Tubotaiwine

Antiparasitic indole alkaloids from Aspidosperma desmanthum and A. spruceanum from the Peruvian Amazonia.[Pubmed:25233577]

Nat Prod Commun. 2014 Aug;9(8):1075-80.

Twenty-three indole alkaloids were isolated from Aspidosperma desmanthum and A. spruceanum. Alkaloids 1-4 were isolated from the leaves, 5-8 from the stem bark and 9-15 from the root bark of A. desmanthum. Alkaloids 5, 11, 16, 17 and 19 were isolated from the stem bark, 18 and 20-22 from the root bark and 23 from the flowers of A. spruceanum. Compounds 4, 14, and 15 have not been previously reported as natural products while 16 and 20 have been isolated for the first time from the genus Aspidosperma. Their structures were determined by spectroscopic techniques including 1D and 2D NMR experiments (COSY, NOESY, HSQC, HMBC). The antiparasitic activity of these compounds was tested against Trypanosoma cruzi and Leishmania infantum and their non-specific cytotoxicity on mammalian cells. The most active compounds were 10, 12, 13, and 14 from A. desmanthum, and 19, 21 and 22 from A. spruceanum. Aspidolimine (10) aspidocarpine (12) and Tubotaiwine (21) showed selective activity against L. infantum.

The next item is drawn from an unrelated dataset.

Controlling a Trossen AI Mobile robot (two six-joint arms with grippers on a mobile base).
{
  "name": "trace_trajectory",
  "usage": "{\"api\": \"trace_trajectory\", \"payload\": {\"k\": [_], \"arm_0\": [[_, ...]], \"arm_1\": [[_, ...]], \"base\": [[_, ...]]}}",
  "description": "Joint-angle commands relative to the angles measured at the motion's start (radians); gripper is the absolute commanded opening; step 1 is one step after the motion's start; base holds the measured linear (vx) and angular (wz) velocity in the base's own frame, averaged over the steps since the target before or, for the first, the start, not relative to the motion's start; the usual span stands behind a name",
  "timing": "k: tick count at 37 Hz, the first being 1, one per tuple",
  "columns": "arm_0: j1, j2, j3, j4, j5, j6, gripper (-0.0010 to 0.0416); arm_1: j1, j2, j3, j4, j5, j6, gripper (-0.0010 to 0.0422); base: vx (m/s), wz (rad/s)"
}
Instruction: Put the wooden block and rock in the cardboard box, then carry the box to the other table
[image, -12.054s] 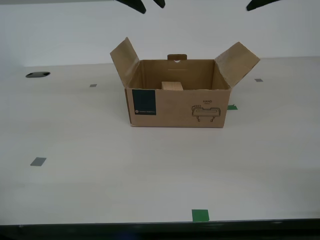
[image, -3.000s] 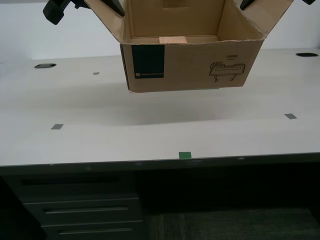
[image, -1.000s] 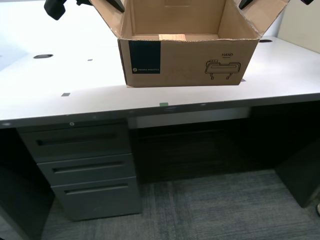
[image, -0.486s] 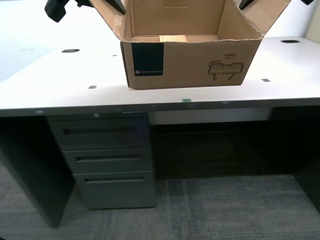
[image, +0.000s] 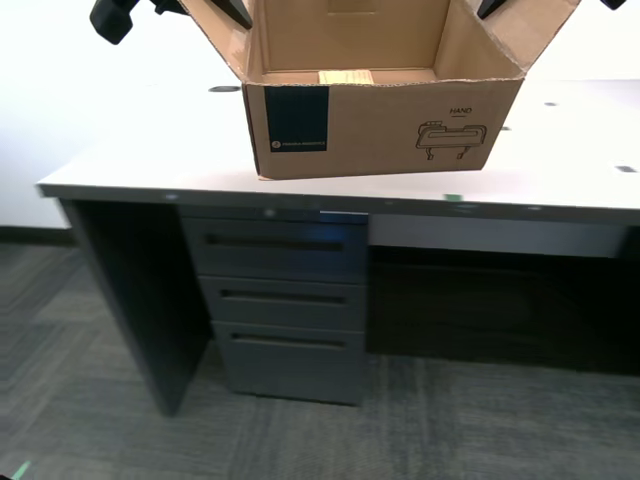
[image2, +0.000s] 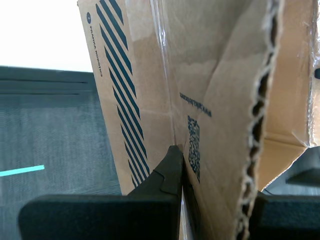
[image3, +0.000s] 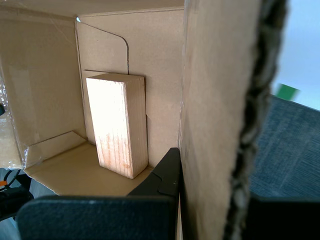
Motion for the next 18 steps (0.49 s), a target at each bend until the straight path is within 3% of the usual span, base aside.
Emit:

Isolation of opioid-active compounds from Tabernaemontana pachysiphon leaves.[Pubmed:10678501]

J Pharm Pharmacol. 1999 Dec;51(12):1441-6.

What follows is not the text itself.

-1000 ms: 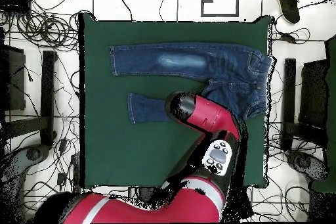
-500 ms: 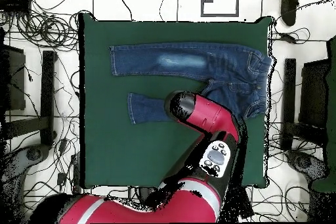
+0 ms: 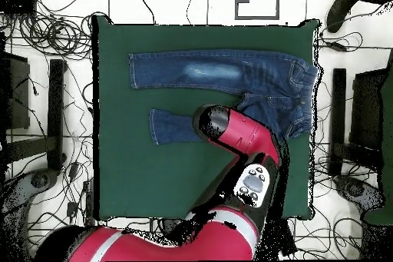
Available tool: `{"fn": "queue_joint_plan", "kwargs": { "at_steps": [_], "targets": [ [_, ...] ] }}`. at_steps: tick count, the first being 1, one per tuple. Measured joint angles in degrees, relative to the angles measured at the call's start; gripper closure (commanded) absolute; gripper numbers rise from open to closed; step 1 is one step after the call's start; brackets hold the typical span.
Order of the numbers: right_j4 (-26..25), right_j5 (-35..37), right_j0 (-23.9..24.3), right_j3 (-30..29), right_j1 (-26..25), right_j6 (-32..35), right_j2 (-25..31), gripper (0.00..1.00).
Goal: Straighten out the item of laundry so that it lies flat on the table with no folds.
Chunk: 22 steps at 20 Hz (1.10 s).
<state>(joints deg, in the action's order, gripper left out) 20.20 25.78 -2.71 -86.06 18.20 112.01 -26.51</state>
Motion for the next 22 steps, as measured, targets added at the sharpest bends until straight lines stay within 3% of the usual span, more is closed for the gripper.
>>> {"fn": "queue_joint_plan", "kwargs": {
  "at_steps": [22],
  "targets": [
    [3.92,0.0,0.0,2.42,-5.14,0.0,0.02,0.0]
  ]
}}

A procedure for prefractionation of crude plant extracts by centrifugal partition chromatography (CPC) has been developed to enable rapid identification of known-positive compounds or false-positive compounds and to increase the chance of identifying minor unknown-active compounds. The study explored the use of CPC as a tool in the prefractionation step before investigation of bioactivity. Fractions obtained by CPC from an ethanolic extract of Tabernaemontana pachysiphon Stapf (Apocynaceae) were screened by means of an opiate-receptor-binding assay and an adenosine A1-receptor-binding assay. Fractions containing fatty acids, which had false-positive effects on the assay, were identified, as were unknown-positive fractions from which two opioid-active compounds, Tubotaiwine and apparicine, were subsequently isolated. The affinities (Ki) of Tubotaiwine and apparicine at the opiate receptor were 1.65 +/- 0.81 and 2.65 +/- 1.56 micromol, respectively. Both alkaloids had analgesic activity in the abdominal constriction test in mice. CPC prefractionation led to the rapid isolation of two opioid-active compounds, Tubotaiwine and apparicine, from the unknown-positive fraction; false-positive fractions were rapidly identified. Both Tubotaiwine and apparicine had affinity for adenosine receptors in the micromolar range and also had in-vivo analgesic activity in mice.